We replace invalid values with 0 and the letter codes with the corresponding exponent.
stormdata$PROPDMGEXP[which(is.na(stormdata$PROPDMGEXP))] <- 0
stormdata$PROPDMGEXP[which(stormdata$PROPDMGEXP %in% c("+","?","-"))] <- 0
stormdata$PROPDMGEXP[which(stormdata$PROPDMGEXP %in% c("H","h"))] <- 2
stormdata$PROPDMGEXP[which(stormdata$PROPDMGEXP == "K")] <- 3
stormdata$PROPDMGEXP[which(stormdata$PROPDMGEXP %in% c("M","m"))] <- 6
stormdata$PROPDMGEXP[which(stormdata$PROPDMGEXP == "B")] <- 9
stormdata$CROPDMGEXP[which(is.na(stormdata$CROPDMGEXP))] <- 0
stormdata$CROPDMGEXP[which(stormdata$CROPDMGEXP == "?")] <- 0
stormdata$CROPDMGEXP[which(stormdata$CROPDMGEXP %in% c("K","k"))] <- 3
stormdata$CROPDMGEXP[which(stormdata$CROPDMGEXP %in% c("M","m"))] <- 6
stormdata$CROPDMGEXP[which(stormdata$CROPDMGEXP == "B")] <- 9
We now create two new variables PropDmgAmount and CropDmgAmount to hold the actual damage amounts.
stormdata <- mutate(stormdata,
PropDmgAmount = PROPDMG * 10^as.numeric(PROPDMGEXP),
CropDmgAmount = CROPDMG * 10^as.numeric(CROPDMGEXP))
We tally the property and crop damage amounts by event type. This is entirely similar to what was done above for the number of injuries and fatalities.
totPropDmg.by.eventtype <- group_by(stormdata, EVTYPE) %>%
summarise(totPropDmg = sum(PropDmgAmount)) %>%
arrange(desc(totPropDmg))
totPropDmg.by.eventtype$EVTYPE <- reorder(totPropDmg.by.eventtype$EVTYPE,
totPropDmg.by.eventtype$totPropDmg,
FUN = sort)
totPropDmg.by.eventtype$EVTYPE =
factor(totPropDmg.by.eventtype$EVTYPE, levels = rev(levels(totPropDmg.by.eventtype$EVTYPE)))

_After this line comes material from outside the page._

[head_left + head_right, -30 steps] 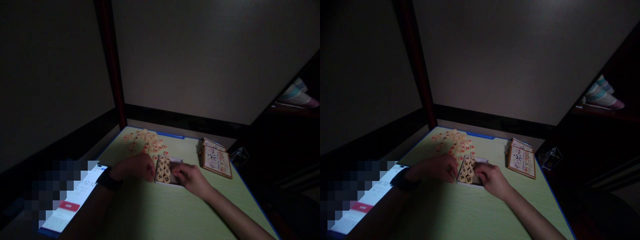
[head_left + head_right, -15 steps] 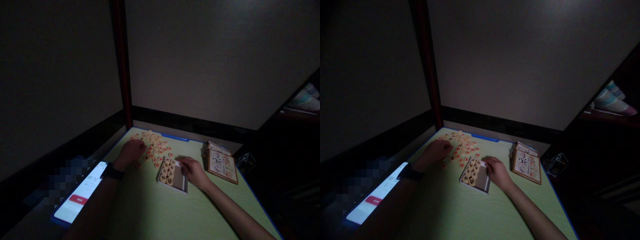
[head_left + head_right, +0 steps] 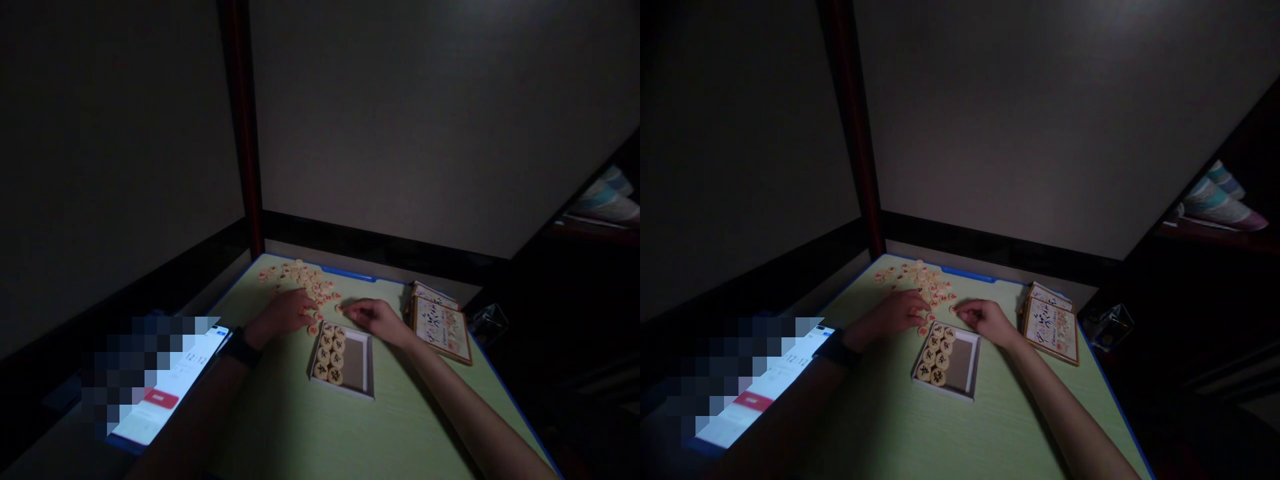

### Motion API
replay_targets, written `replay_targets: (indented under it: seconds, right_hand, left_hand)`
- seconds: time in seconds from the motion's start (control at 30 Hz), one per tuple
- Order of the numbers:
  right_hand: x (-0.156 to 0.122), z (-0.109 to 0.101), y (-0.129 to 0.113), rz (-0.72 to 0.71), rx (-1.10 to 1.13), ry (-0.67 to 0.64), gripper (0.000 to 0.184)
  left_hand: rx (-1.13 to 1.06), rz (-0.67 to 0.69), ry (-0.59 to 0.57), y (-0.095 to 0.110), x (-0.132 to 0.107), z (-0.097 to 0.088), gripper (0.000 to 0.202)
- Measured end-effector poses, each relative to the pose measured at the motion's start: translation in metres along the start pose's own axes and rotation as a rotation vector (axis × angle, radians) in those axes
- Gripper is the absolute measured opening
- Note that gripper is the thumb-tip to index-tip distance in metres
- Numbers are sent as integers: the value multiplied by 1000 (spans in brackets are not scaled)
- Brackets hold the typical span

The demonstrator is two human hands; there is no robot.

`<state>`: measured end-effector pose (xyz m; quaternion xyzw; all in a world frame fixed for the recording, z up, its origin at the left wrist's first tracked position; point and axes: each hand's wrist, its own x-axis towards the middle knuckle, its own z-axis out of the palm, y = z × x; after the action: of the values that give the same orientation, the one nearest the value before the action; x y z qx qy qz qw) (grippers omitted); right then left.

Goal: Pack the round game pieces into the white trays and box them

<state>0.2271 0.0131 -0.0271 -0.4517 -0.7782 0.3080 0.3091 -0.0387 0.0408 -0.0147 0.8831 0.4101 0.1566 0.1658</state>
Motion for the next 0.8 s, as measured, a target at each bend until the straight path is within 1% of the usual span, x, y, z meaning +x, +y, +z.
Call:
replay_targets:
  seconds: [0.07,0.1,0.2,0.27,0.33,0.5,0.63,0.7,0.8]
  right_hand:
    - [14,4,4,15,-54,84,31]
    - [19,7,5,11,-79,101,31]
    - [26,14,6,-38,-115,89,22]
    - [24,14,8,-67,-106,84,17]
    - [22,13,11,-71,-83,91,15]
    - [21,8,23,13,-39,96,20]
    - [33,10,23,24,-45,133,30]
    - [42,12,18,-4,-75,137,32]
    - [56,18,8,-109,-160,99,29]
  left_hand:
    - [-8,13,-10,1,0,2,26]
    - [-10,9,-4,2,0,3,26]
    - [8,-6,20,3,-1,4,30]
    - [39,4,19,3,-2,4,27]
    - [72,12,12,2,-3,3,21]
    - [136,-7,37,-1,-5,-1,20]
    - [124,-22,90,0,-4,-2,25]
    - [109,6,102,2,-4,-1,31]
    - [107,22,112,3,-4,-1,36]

totCropDmg.by.eventtype <- group_by(stormdata, EVTYPE) %>%
summarise(totCropDmg = sum(CropDmgAmount)) %>%
arrange(desc(totCropDmg))
totCropDmg.by.eventtype$EVTYPE <- reorder(totCropDmg.by.eventtype$EVTYPE,
totCropDmg.by.eventtype$totCropDmg,
FUN = sort)
totCropDmg.by.eventtype$EVTYPE =
factor(totCropDmg.by.eventtype$EVTYPE, levels = rev(levels(totCropDmg.by.eventtype$EVTYPE)))
Here are the top 10 worst weather events for property damage:
totPropDmg.by.eventtype[1:10,]
## Source: local data frame [10 x 2]
##
## EVTYPE totPropDmg
## (fctr) (dbl)
## 1 FLOOD 168212215835
## 2 HURRICANE 84756180010
## 3 TORNADO 58603317927
## 4 STORM SURGE 43323536000
## 5 HAIL 15735267513
## 6 TROPICAL STORM 7703890550
## 7 WINTER STORM 6688497251
## 8 HIGH WIND 5270046295
## 9 WILDFIRE 4765114000
## 10 STORM SURGE/TIDE 4641188000
and the top 10 worst for crop damage:
totCropDmg.by.eventtype[1:10,]
## Source: local data frame [10 x 2]
##
## EVTYPE totCropDmg
## (fctr) (dbl)
## 1 DROUGHT 13972566000
## 2 FLOOD 12380109100
## 3 HURRICANE 5515292800
## 4 ICE STORM 5022113500
## 5 HAIL 3025954473
## 6 EXTREME COLD 1292973000
## 7 FROST/FREEZE 1094086000
## 8 HEAVY RAIN 733399800
## 9 TROPICAL STORM 678346000
## 10 HIGH WIND 638571300
Finally, we display bar graphs of the 10 worst events:
totPropDmg.plot <- ggplot(totPropDmg.by.eventtype[1:10,], aes(x=EVTYPE, y=totPropDmg)) +
geom_bar(stat = "identity", fill="lightblue", colour="black") +
theme(axis.text.x = element_text(angle = 45, hjust = 1)) +
xlab("Event Type") +
ylab("Total amount of property damage ($)") +
ggtitle("Top 10 weather events\n in terms of property damage")
totCropDmg.plot <- ggplot(totCropDmg.by.eventtype[1:10,], aes(x=EVTYPE, y=totCropDmg)) +
geom_bar(stat = "identity", fill="lightblue", colour="black") +
theme(axis.text.x = element_text(angle = 45, hjust = 1)) +
theme(plot.margin = unit(c(0.2,0,0.5,0.2), "cm")) +
xlab("Event Type") +
ylab("Total amount of crop damage ($)") +
ggtitle("Top 10 weather events\n in terms of crop damage")
grid.arrange(totPropDmg.plot, totCropDmg.plot, ncol=2)
We see that tornadoes caused the most injuries and deaths while flood caused the most property damage and drought caused the most crop damage.